» WHAT IS NEEDED: When a line of the records below contains the string "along", copy that whole line.

» Items from a data source:
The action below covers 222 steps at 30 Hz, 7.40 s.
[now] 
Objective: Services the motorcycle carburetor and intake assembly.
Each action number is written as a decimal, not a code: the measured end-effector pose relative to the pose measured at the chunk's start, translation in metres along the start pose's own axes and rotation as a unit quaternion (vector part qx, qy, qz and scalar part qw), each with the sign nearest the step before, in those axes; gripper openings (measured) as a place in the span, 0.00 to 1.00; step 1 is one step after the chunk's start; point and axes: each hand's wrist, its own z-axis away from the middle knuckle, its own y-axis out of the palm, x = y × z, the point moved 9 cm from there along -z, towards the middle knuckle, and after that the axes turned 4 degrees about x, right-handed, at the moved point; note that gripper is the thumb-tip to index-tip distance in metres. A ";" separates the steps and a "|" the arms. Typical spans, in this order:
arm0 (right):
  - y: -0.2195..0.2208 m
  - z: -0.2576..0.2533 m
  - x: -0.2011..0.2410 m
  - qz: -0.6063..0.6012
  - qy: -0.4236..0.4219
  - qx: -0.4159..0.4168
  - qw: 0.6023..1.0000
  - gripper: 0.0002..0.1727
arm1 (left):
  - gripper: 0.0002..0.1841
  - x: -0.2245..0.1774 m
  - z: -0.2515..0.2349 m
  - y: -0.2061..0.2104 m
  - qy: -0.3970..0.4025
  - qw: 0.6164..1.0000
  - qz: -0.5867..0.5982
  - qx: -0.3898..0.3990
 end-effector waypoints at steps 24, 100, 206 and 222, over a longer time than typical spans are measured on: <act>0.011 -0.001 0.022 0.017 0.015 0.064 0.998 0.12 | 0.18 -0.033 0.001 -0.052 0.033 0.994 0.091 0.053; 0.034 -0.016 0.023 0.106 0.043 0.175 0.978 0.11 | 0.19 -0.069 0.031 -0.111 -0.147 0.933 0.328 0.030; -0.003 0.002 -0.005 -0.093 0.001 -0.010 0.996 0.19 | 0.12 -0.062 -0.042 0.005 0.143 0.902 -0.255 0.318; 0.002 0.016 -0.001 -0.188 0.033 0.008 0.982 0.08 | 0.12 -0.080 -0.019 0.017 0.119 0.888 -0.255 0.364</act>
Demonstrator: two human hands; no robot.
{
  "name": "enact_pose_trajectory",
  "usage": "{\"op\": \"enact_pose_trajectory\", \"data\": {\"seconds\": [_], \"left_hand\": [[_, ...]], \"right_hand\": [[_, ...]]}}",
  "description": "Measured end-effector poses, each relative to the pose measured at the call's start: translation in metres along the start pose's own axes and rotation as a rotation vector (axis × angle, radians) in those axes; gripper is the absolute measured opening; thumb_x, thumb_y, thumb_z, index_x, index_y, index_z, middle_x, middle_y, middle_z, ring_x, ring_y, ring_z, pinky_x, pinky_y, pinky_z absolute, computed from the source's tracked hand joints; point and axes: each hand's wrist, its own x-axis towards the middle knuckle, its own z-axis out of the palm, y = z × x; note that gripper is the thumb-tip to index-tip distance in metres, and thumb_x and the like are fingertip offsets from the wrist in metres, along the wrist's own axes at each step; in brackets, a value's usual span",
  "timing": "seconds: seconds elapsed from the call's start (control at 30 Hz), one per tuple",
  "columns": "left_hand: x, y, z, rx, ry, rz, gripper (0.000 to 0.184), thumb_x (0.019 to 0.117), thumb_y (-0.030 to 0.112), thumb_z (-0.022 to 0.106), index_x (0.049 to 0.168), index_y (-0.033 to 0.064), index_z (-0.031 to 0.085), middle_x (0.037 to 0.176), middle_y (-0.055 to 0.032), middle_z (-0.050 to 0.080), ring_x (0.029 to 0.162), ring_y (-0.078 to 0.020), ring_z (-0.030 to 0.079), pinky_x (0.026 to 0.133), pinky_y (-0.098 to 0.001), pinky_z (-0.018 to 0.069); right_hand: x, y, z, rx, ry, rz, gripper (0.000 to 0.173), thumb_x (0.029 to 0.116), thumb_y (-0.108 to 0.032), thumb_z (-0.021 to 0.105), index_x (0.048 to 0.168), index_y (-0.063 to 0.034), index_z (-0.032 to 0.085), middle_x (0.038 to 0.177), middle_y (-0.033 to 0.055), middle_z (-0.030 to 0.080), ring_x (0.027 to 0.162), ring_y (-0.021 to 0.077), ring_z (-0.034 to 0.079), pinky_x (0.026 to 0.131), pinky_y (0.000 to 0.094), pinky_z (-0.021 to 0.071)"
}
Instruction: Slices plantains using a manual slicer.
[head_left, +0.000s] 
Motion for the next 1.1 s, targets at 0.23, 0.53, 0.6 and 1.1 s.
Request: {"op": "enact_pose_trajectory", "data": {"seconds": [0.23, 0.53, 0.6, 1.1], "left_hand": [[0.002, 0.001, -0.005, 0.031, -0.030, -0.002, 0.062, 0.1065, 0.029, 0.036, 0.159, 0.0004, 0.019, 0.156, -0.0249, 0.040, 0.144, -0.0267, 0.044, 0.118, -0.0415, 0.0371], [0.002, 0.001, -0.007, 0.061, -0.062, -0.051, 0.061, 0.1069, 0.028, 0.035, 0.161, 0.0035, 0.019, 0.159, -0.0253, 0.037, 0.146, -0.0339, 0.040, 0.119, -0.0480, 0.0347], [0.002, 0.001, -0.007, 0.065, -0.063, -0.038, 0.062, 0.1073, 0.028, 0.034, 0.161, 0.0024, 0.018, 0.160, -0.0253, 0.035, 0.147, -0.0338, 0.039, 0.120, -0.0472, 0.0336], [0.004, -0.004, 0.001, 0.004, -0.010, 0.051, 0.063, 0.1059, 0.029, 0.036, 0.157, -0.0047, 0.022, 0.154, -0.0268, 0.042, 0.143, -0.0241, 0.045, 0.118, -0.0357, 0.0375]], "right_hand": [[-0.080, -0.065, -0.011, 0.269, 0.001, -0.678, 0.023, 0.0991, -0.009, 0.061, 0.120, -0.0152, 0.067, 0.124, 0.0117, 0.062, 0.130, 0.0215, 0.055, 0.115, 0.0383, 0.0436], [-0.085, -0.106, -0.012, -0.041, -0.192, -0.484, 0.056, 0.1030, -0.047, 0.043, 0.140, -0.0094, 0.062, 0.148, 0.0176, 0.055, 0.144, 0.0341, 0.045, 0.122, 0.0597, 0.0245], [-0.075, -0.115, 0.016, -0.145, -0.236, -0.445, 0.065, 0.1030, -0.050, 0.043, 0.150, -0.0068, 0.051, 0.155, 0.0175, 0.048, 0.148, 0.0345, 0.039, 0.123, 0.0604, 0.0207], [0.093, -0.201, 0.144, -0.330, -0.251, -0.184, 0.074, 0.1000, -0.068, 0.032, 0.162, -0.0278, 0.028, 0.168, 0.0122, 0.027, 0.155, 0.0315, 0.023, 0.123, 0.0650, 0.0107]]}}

» RESULT OF THE EXERCISE:
Each action number is written as a decimal, not a code: the measured end-effector pose relative to the pose measured at the chunk's start, translation in metres along the start pose's own axes and rotation as a unit quaternion (vector part qx, qy, qz and scalar part qw), each with the sign nearest the step before, in those axes; gripper openings (measured) as a place in the span, 0.00 to 1.00; step 1 is one step after the chunk's start; point and axes: each hand's wrist, its own z-axis away from the middle knuckle, its own y-axis out of the palm, x = y × z, the point moved 9 cm from there along -z, towards the middle knuckle, and after that the axes turned 4 degrees about x, right-handed, at the moved point; note that gripper is the thumb-tip to index-tip distance in metres. A ";" separates the steps and a "|" the arms. Typical spans, in this order:
  "description": "Measured end-effector poses, each relative to the pose measured at the call's start: translation in metres along the start pose's own axes and rotation as a rotation vector (axis × angle, radians) in those axes; gripper is the absolute measured opening; thumb_x, thumb_y, thumb_z, index_x, index_y, index_z, middle_x, middle_y, middle_z, ring_x, ring_y, ring_z, pinky_x, pinky_y, pinky_z absolute, computed from the source's tracked hand joints; point and axes: each hand's wrist, its own x-axis towards the middle knuckle, its own z-axis out of the palm, y = z × x; note that gripper is the thumb-tip to index-tip distance in metres, and thumb_x and the like are fingertip offsets from the wrist in metres, along the wrist's own axes at each step; in brackets, a value's usual span",

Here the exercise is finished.